Des Esseintes shivered deliciously to feel himself mingling in this terrible world of merchants, in this insulating mist, in this incessant activity, in this pitiless gearing which ground millions of the disinherited, urged by the comfort-distilling philanthropists to recite Biblical verses and to sing psalms.
Then the vision faded suddenly with a jolt of the fiacre which made him rebound in his seat. He gazed through the carriage windows. Night had fallen; gas burners blinked through the fog, amid a yellowish halo; ribbons of fire swam in puddles of water and seemed to revolve around wheels of carriages moving through liquid and dirty flame. He endeavored to get his bearings, perceived the Carrousel and suddenly, unreasoningly, perhaps through the simple effect of the high fall from fanciful spaces, his thought reverted to a very trivial incident. He remembered that his domestic had neglected to put a tooth brush in his belongings. Then, he passed in review the list of objects packed up; everything had been placed in his valise, but the annoyance of having omitted this brush persisted until the driver, pulling up, broke the chain of his reminiscences and regrets.

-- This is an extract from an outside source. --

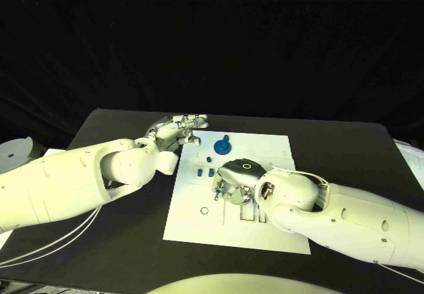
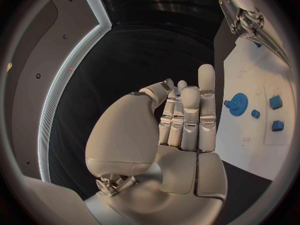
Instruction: Assemble the parts on the task board
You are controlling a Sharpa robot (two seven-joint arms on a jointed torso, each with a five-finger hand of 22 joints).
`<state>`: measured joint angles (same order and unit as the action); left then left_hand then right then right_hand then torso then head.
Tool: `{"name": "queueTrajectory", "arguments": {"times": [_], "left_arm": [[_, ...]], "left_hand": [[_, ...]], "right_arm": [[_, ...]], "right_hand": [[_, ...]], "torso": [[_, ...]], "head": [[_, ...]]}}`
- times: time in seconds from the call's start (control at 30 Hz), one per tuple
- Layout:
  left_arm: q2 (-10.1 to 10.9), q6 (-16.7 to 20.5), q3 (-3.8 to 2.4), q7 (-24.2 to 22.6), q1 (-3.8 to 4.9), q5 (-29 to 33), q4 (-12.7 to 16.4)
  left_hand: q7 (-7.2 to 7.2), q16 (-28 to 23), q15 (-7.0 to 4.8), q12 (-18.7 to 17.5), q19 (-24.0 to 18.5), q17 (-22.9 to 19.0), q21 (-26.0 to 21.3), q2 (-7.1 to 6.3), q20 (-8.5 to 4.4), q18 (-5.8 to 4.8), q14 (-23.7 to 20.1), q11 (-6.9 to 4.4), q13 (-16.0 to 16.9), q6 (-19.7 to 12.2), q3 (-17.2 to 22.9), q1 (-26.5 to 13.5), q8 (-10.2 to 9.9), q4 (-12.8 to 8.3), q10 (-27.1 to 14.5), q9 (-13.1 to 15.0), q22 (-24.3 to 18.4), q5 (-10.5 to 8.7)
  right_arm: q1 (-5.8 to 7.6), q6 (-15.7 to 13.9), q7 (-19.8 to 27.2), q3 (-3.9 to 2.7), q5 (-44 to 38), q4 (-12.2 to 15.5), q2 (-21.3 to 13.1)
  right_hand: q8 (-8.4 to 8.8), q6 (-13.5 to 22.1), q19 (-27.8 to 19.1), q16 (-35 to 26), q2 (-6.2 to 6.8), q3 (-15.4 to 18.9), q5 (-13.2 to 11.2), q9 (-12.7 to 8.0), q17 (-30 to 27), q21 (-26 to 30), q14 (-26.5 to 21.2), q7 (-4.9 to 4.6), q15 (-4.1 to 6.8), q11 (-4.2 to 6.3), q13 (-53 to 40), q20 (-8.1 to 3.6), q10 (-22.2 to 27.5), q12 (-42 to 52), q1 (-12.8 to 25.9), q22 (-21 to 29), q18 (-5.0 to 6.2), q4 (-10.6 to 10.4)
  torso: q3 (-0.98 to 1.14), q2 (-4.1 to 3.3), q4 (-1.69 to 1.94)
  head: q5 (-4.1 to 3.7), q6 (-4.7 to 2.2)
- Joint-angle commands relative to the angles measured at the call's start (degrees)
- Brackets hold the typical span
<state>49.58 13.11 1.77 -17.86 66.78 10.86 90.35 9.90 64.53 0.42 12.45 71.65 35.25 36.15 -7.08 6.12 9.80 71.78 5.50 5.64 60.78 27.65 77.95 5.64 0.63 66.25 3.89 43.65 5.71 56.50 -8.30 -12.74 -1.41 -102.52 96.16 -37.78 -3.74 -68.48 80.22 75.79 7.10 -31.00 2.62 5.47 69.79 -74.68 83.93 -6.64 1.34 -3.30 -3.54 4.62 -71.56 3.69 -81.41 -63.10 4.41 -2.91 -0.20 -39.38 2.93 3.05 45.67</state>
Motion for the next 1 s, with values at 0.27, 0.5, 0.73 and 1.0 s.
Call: {"name": "queueTrajectory", "arguments": {"times": [0.27,0.5,0.73,1.0], "left_arm": [[-0.05,-1.26,-0.03,0.00,0.01,0.11,0.10],[-0.02,-1.36,-0.03,0.09,0.01,0.11,0.05],[0.00,-1.41,-0.03,0.15,0.01,0.11,0.04],[-0.02,-1.48,-0.03,0.23,0.01,0.10,0.15]], "left_hand": [[-0.04,0.21,0.07,0.20,0.09,-0.05,-0.25,0.00,-0.06,0.59,-0.33,-0.13,0.07,-0.36,-0.13,0.37,0.00,-0.22,-0.46,-0.04,-0.08,0.33],[-0.04,0.21,0.07,0.20,0.09,-0.05,-0.25,0.00,-0.06,0.59,-0.33,-0.13,0.07,-0.36,-0.13,0.37,0.00,-0.22,-0.46,-0.04,-0.08,0.33],[-0.04,0.21,0.07,0.20,0.09,-0.05,-0.25,0.00,-0.06,0.59,-0.33,-0.13,0.07,-0.36,-0.13,0.37,0.00,-0.22,-0.46,-0.04,-0.08,0.33],[-0.04,0.21,0.07,0.20,0.09,-0.05,-0.25,0.00,-0.06,0.59,-0.33,-0.13,0.07,-0.36,-0.13,0.37,0.00,-0.22,-0.46,-0.04,-0.08,0.33]], "right_arm": [[-0.35,2.22,0.57,0.23,-0.71,0.35,-0.05],[-0.37,2.71,0.28,0.25,-0.93,0.38,-0.22],[-0.37,3.37,-0.18,0.26,-1.27,0.45,-0.22],[-0.37,5.52,-2.53,0.50,-2.76,-0.27,0.62]], "right_hand": [[-0.13,-0.13,0.02,0.20,-0.11,0.00,0.35,0.10,-0.04,0.17,2.94,-0.46,-0.11,-0.19,-0.06,0.12,0.03,-0.02,0.24,0.07,0.92,0.15],[-0.13,-0.13,0.02,0.20,-0.11,0.00,0.35,0.10,-0.04,0.17,2.94,-0.46,-0.11,-0.19,-0.06,0.12,0.03,-0.02,0.24,0.07,0.92,0.15],[-0.14,-0.13,0.01,0.18,-0.13,0.01,0.37,0.11,-0.08,0.18,2.93,-0.47,-0.12,-0.21,-0.06,0.13,0.03,-0.01,0.27,0.09,0.92,0.17],[0.17,0.83,-0.23,0.02,0.44,0.84,0.34,-0.03,-0.45,0.50,2.82,-0.75,-0.51,-0.62,0.02,0.41,1.19,-0.22,1.69,0.58,0.99,-0.09]], "torso": [[-0.02,0.00,0.00],[-0.01,-0.01,0.02],[-0.01,-0.03,0.01],[-0.03,-0.01,-0.02]], "head": [[0.17,0.13],[0.18,0.17],[0.24,0.13],[0.20,0.13]]}}
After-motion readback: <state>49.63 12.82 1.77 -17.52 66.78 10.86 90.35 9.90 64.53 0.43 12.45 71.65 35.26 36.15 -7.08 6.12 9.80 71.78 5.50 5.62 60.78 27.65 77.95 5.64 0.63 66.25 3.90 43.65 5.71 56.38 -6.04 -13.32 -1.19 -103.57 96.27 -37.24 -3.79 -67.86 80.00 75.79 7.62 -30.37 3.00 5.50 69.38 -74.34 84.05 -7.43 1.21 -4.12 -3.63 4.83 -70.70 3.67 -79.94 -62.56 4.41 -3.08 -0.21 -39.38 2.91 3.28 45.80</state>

He was in the rue de Rivoli, in front of Galignani’s Messenger. Separated by a door whose unpolished glass was covered with inscriptions and with strips of passe-partout framing newspaper clippings and telegrams, were two vast shop windows crammed with albums and books. He drew near, attracted by the sight of these books bound in parrot-blue and cabbage-green paper, embossed with silver and golden letterings. All this had an anti-Parisian touch, a mercantile appearance, more brutal and yet less wretched than those worthless bindings of French books; here and there, in the midst of the opened albums, reproducing humorous scenes from Du Maurier and John Leech, or the delirious cavalcades of Caldecott, some French novels appeared, blending placid and satisfied vulgarities to these rich verjuice hues. He tore himself away from his contemplation, opened the door and entered a large library which was full of people. Seated strangers unfolded maps and jabbered in strange languages. A clerk brought him a complete collection of guides. He, in turns, sat down to examine the books with their flexible covers. He glanced through them and paused at a page of the Baedeker describing the London museums. He became interested in the laconic and exact details of the guide books, but his attention wandered away from the old English paintings to the moderns which attracted him much more. He recalled certain works he had seen at international expositions, and imagined that he might possibly behold them once more at London: pictures by Millais—the Eve of Saint Agnes with its lunar clear green; pictures by Watts, strange in color, checquered with gamboge and indigo, pictures sketched by a sick Gustave Moreau, painted by an anaemic Michael Angelo and retouched by a Raphael submerged in blue. Among other canvasses, he recalled a Denunciation of Cain, an Ida, some Eves where, in the strange and mysterious mixture of these three masters, rose the personality, at once refined and crude, of a learned and dreamy Englishman tormented by the bewitchment of cruel tones.